Our analysis earlier this year showed that while retail CBDCs continue to be the most popular form in development, wholesale CBDCs were a higher share of those being developed for cross-border payments applications.
Crucially, cross-border payments remain a leading driver for many projects in this space, suggesting that we may yet begin to see some real-world impacts from the technology in the years to come.
Blockchain’s stablecoin-led infrastructure return
A more immediate impact from the digital currency space is blockchain technology, stablecoins in particular .
While blockchain technology was being used as part of cross-border payments infrastructure several years ago, particularly via Ripple, a collapse in commercial confidence amid several legal cases caused the industry to all but sever ties from it, save for a few niche examples. However, the last few years have begun to prompt a slow re-emergence, which has reached a peak over 2024.
This is in part due to the resolution of several legal cases, including Ripple’s, but it also has been aided by the rise in use of stablecoins as part of the infrastructure, rather than non-fiat-backed digital currencies, which were often previously used.As a result many modern infrastructure-focused blockchain solutions pair a blockchain as the instant rails, while the stablecoin serves as the vehicle for the value being moved. This includes Ripple, which announced it was launching its own stablecoin following the relaunch of Ripple Payments to better serve the mainstream enterprise payments space.

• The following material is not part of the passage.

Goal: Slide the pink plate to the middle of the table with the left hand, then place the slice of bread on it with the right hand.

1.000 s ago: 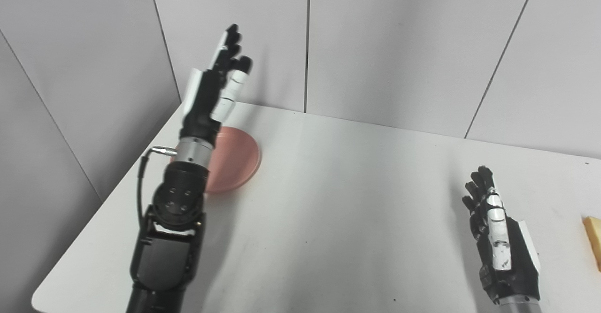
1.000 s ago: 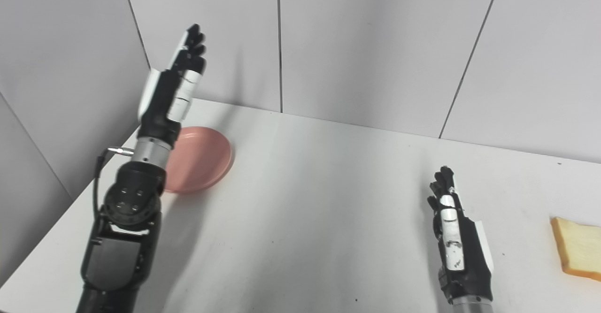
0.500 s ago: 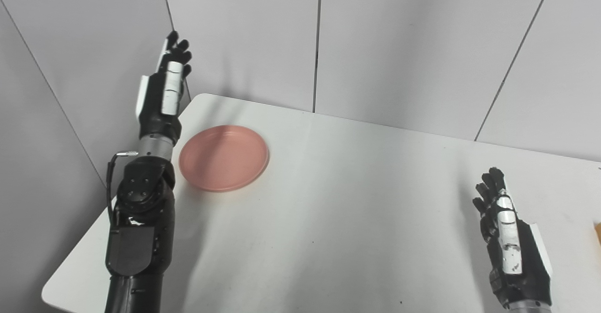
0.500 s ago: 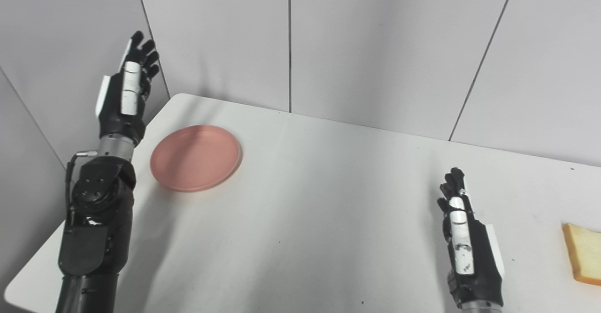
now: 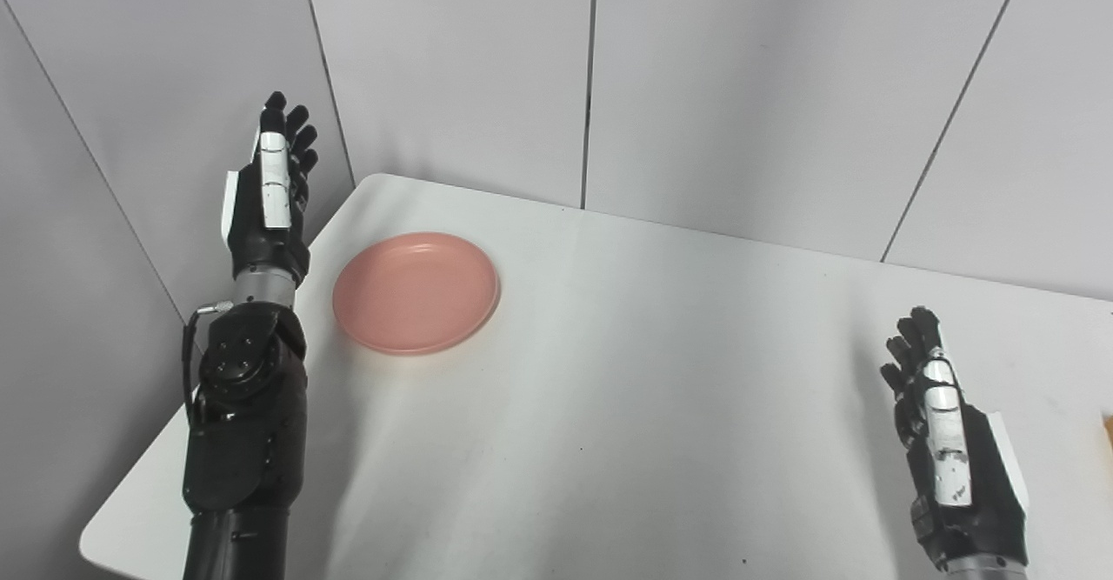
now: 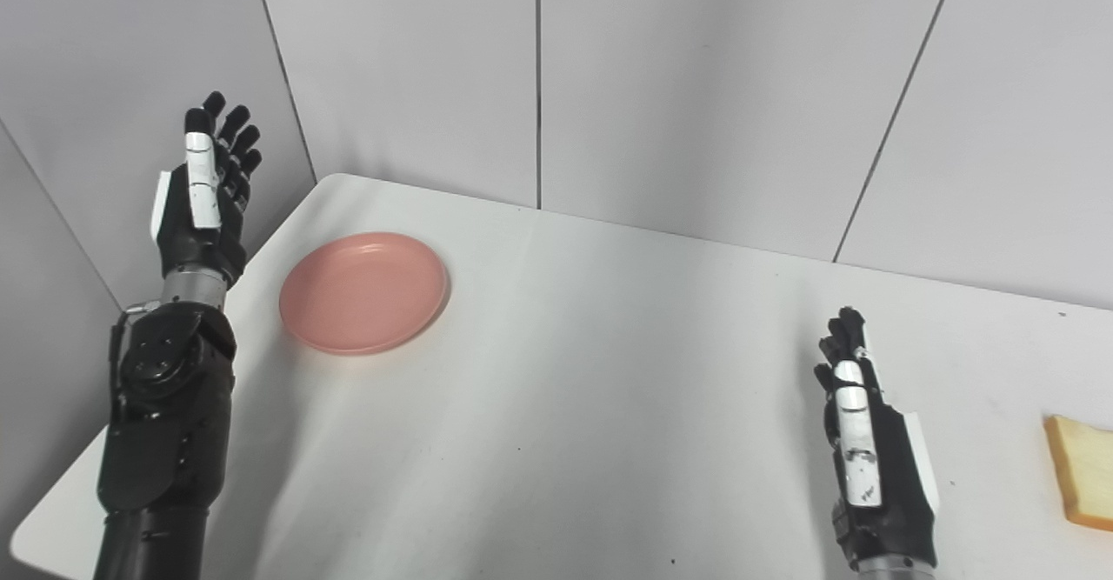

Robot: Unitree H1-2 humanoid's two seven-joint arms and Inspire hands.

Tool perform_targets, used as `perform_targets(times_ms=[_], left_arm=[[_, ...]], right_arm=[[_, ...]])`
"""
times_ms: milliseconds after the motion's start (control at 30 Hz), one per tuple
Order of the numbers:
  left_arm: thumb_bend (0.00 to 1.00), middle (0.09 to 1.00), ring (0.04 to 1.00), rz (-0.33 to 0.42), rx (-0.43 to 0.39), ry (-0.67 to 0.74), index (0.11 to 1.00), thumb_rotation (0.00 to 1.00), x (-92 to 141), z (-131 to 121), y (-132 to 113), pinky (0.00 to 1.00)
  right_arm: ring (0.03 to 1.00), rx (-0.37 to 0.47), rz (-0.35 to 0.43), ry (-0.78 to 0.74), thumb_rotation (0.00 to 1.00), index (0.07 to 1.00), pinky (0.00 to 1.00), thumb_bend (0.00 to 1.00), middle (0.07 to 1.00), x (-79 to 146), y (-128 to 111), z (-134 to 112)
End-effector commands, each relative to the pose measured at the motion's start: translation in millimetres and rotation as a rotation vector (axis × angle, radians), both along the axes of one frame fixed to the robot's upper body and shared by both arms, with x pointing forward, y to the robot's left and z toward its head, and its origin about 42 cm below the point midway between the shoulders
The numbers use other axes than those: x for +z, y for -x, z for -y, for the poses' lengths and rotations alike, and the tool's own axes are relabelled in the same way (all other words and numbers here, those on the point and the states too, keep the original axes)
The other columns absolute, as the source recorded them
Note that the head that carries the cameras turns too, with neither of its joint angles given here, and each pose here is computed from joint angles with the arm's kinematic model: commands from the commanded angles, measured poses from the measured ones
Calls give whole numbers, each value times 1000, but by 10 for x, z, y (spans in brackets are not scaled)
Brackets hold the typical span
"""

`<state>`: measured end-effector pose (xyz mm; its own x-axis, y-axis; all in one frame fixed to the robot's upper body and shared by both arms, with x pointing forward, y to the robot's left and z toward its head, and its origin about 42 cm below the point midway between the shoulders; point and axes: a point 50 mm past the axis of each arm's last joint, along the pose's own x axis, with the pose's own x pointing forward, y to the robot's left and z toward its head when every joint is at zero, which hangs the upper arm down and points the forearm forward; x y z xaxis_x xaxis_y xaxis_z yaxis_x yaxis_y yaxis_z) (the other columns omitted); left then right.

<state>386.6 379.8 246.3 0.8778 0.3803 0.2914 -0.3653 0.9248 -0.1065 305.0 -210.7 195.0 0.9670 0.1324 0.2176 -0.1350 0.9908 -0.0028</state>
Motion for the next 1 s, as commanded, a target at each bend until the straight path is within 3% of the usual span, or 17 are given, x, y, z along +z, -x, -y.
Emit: perform_targets(times_ms=[0,333,967], left_arm=[[863,953,955,69,29,-26,953,981,176,-132,-5,986],[886,969,972,12,19,16,963,970,-20,-254,-20,978],[876,983,986,-72,-51,244,986,935,-412,-421,-141,1000]], right_arm=[[1000,12,63,-16,1000,1000,1000,155,1000,159,-4,-29],[1000,10,61,-15,1000,1000,1000,160,1000,173,-8,-29],[1000,11,55,-20,1000,1000,1000,146,1000,196,7,-53]])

Other players are also making similar moves, with Ant International launching its own stablecoin, while Swift is also partnering with several banks to pilot a stablecoin solution. Paxos, which provides PayPal’s PYUSD stablecoin, has also announced plans to launch a new USD-backed stablecoin.
Circle’s USDC remains a leader in the space, however, with key partnerships with Binance, Nubank and BVNK announced in Q4 alone.
With so many developments in stablecoins already underway, expect this to be a key area for B2B2X and beyond in cross-border payments in 2025.